## TO DO
What lines of the data below hold the string "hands"? Copy each one out.

## RECORDS
····················

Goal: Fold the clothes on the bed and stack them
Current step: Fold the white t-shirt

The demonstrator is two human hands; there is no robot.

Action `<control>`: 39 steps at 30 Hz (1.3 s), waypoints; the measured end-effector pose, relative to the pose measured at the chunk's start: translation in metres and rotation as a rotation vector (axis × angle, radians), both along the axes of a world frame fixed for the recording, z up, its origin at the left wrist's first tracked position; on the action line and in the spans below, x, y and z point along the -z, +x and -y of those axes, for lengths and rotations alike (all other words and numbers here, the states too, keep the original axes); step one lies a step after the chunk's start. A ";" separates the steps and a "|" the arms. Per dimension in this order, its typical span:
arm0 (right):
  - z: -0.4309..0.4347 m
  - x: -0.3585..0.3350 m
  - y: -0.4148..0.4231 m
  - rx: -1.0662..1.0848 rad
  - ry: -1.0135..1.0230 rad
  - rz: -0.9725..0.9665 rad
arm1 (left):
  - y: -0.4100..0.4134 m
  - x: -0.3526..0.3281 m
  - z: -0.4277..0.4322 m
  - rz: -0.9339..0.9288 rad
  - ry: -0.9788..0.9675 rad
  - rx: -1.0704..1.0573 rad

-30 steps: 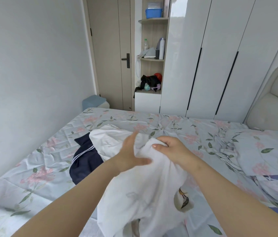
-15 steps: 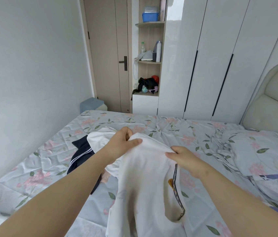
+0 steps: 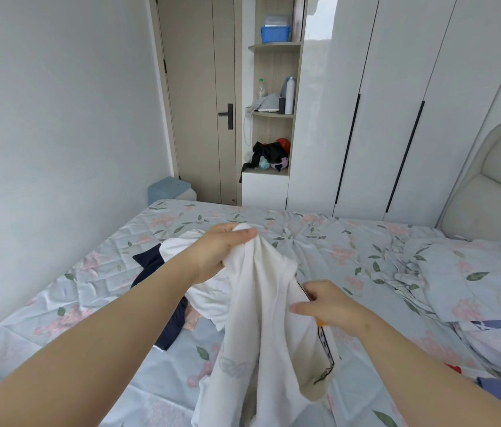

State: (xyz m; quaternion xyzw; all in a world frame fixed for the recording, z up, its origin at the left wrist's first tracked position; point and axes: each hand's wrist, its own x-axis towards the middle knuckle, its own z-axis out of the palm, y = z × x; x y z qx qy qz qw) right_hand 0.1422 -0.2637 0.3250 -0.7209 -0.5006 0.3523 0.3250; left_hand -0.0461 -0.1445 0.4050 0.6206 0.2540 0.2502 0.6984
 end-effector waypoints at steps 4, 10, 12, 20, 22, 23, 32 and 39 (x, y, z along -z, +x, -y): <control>0.011 0.019 0.011 0.058 -0.078 0.152 | -0.007 -0.012 -0.011 0.178 -0.163 -0.213; 0.023 0.024 0.035 0.233 -0.082 0.373 | -0.037 -0.017 -0.048 -0.066 0.168 -0.385; 0.020 0.022 0.040 0.322 -0.055 0.363 | -0.046 -0.015 -0.056 -0.432 0.573 -0.284; 0.014 -0.002 0.043 0.640 -0.094 0.053 | -0.052 -0.014 -0.063 -1.152 1.080 0.015; 0.016 -0.009 0.040 0.679 -0.090 -0.161 | -0.054 -0.013 -0.064 -1.178 1.130 -0.114; 0.017 -0.014 0.037 0.690 -0.078 -0.282 | -0.054 -0.012 -0.064 -1.195 1.157 -0.175; 0.032 -0.051 0.022 0.674 0.060 -0.436 | -0.052 -0.011 -0.046 -0.132 -0.261 -0.450; 0.040 -0.080 0.001 0.678 0.195 -0.547 | -0.049 -0.029 -0.036 0.242 -0.377 -0.371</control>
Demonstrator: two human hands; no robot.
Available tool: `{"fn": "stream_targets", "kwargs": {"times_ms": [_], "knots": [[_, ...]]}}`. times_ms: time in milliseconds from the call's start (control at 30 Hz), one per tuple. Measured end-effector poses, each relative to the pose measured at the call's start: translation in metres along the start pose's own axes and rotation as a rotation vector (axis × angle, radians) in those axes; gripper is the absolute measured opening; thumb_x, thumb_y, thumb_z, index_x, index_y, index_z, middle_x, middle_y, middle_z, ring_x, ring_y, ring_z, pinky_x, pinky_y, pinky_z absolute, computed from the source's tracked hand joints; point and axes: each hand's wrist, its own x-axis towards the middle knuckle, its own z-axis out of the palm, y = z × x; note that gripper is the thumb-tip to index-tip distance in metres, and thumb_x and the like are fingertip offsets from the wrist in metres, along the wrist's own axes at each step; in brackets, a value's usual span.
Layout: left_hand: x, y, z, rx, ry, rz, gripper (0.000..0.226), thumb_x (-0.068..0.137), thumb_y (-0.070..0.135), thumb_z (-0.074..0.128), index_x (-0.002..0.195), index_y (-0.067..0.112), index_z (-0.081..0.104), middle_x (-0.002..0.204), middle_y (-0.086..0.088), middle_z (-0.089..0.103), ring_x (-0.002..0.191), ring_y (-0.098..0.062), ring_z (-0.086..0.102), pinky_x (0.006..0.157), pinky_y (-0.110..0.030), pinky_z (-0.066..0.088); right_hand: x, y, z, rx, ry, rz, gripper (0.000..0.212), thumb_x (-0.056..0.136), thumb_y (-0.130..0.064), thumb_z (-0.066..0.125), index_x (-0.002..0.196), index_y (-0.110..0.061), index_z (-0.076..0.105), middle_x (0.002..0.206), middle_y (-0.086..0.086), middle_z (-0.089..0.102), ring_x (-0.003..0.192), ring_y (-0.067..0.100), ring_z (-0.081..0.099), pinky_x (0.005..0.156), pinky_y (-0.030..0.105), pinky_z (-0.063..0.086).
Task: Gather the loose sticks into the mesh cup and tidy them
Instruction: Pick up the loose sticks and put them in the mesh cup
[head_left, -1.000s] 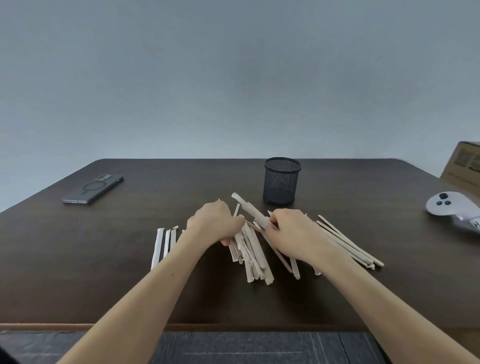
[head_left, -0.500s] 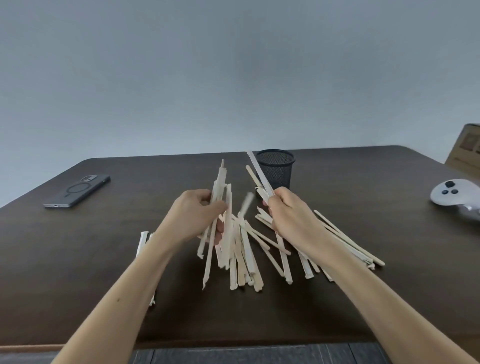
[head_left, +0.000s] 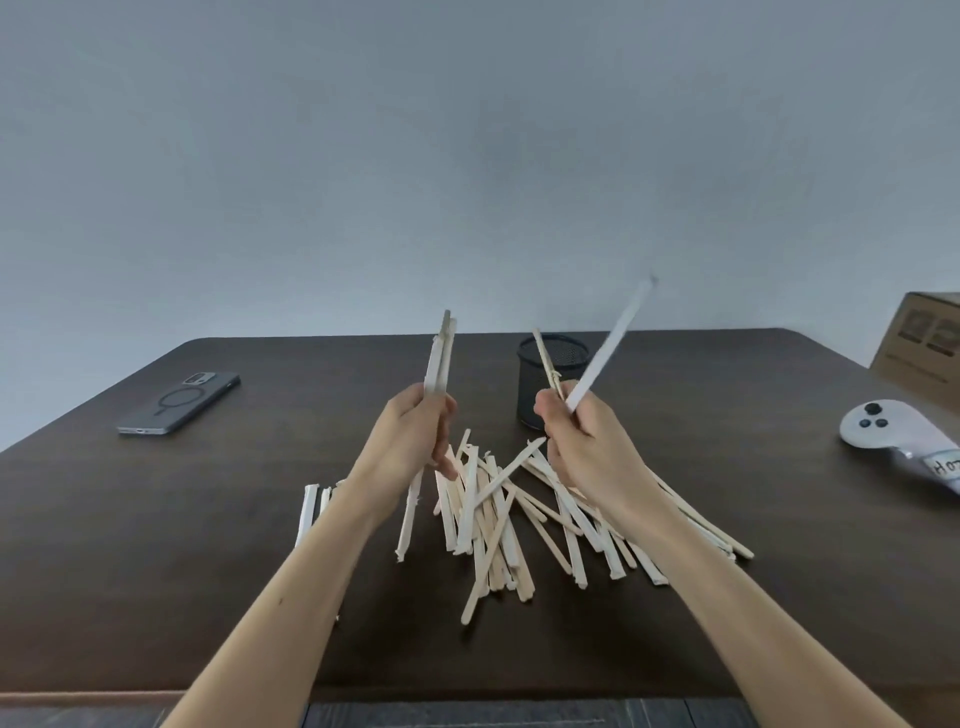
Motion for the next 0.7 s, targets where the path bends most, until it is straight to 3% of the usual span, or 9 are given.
{"fn": "stream_targets", "kwargs": {"times_ms": [67,133,200,333,433,533,633,700], "knots": [[-0.002,0.004,0.004,-0.092,0.025,0.027,0.024,0.103,0.007,0.038,0.086,0.006,0.055,0.058,-0.001,0.041,0.045,-0.014,0.037,0.045,-0.032,0.047,-0.001,-0.004,0.001,0.107,-0.035,0.014,0.025,0.108,-0.026,0.039,0.093,-0.008,0.049,0.060,-0.001,0.034,0.043,0.012,0.033,0.040,0.025,0.035],[-0.007,0.005,0.008,-0.157,0.055,0.071,0.019,0.099,0.004,0.040,0.084,0.007,0.052,0.054,0.001,0.036,0.045,-0.015,0.031,0.041,-0.029,0.040,-0.003,-0.005,0.002,0.096,-0.082,0.022,0.021,0.108,-0.021,0.039,0.101,-0.006,0.052,0.067,0.003,0.042,0.047,0.011,0.045,0.048,0.032,0.052],[-0.010,0.003,0.012,-0.170,0.082,0.123,0.019,0.096,0.004,0.045,0.078,0.009,0.048,0.052,0.003,0.033,0.043,-0.014,0.028,0.041,-0.028,0.036,-0.003,-0.004,0.002,0.029,-0.108,-0.009,0.016,0.108,-0.013,0.037,0.107,-0.007,0.052,0.069,0.003,0.044,0.051,0.009,0.046,0.055,0.035,0.056],[-0.015,0.004,0.016,-0.175,0.116,0.230,0.022,0.090,0.007,0.053,0.069,0.009,0.044,0.049,0.004,0.031,0.041,-0.012,0.029,0.045,-0.032,0.043,-0.005,-0.009,0.001,0.078,-0.094,-0.069,0.012,0.104,-0.001,0.037,0.110,-0.007,0.046,0.065,0.002,0.043,0.051,0.011,0.042,0.052,0.030,0.052],[-0.018,0.003,0.021,-0.182,0.132,0.261,0.017,0.080,0.014,0.055,0.068,0.008,0.046,0.054,-0.003,0.032,0.047,-0.016,0.033,0.051,-0.035,0.053,-0.013,-0.003,0.006,0.129,-0.046,-0.018,0.004,0.100,-0.006,0.049,0.102,-0.006,0.045,0.063,0.005,0.040,0.049,0.014,0.038,0.049,0.031,0.046],[-0.022,-0.003,0.025,-0.166,0.165,0.272,0.029,0.082,0.015,0.060,0.061,0.008,0.041,0.053,-0.004,0.030,0.047,-0.019,0.031,0.047,-0.033,0.048,-0.016,0.005,0.012,0.248,0.059,0.038,0.012,0.100,-0.013,0.054,0.099,-0.006,0.045,0.061,0.005,0.034,0.043,0.012,0.029,0.040,0.028,0.029],[-0.018,0.001,0.026,-0.158,0.241,0.290,0.048,0.094,0.014,0.065,0.057,0.008,0.035,0.049,-0.010,0.032,0.045,-0.023,0.034,0.040,-0.025,0.038,-0.010,-0.001,0.013,0.200,0.185,-0.095,0.009,0.101,-0.020,0.056,0.094,-0.016,0.052,0.058,0.001,0.033,0.042,0.011,0.027,0.040,0.022,0.027],[-0.013,0.003,0.024,-0.176,0.266,0.320,0.053,0.097,0.019,0.065,0.059,-0.002,0.035,0.050,-0.017,0.034,0.046,-0.025,0.037,0.041,-0.025,0.042,-0.008,-0.005,0.013,0.166,0.219,-0.200,0.010,0.101,-0.022,0.057,0.093,-0.019,0.052,0.059,0.008,0.034,0.043,0.016,0.030,0.040,0.025,0.030]]}}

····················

## TASK ANSWER
The demonstrator is two human hands; there is no robot.
Demonstrator: two human hands; no robot.

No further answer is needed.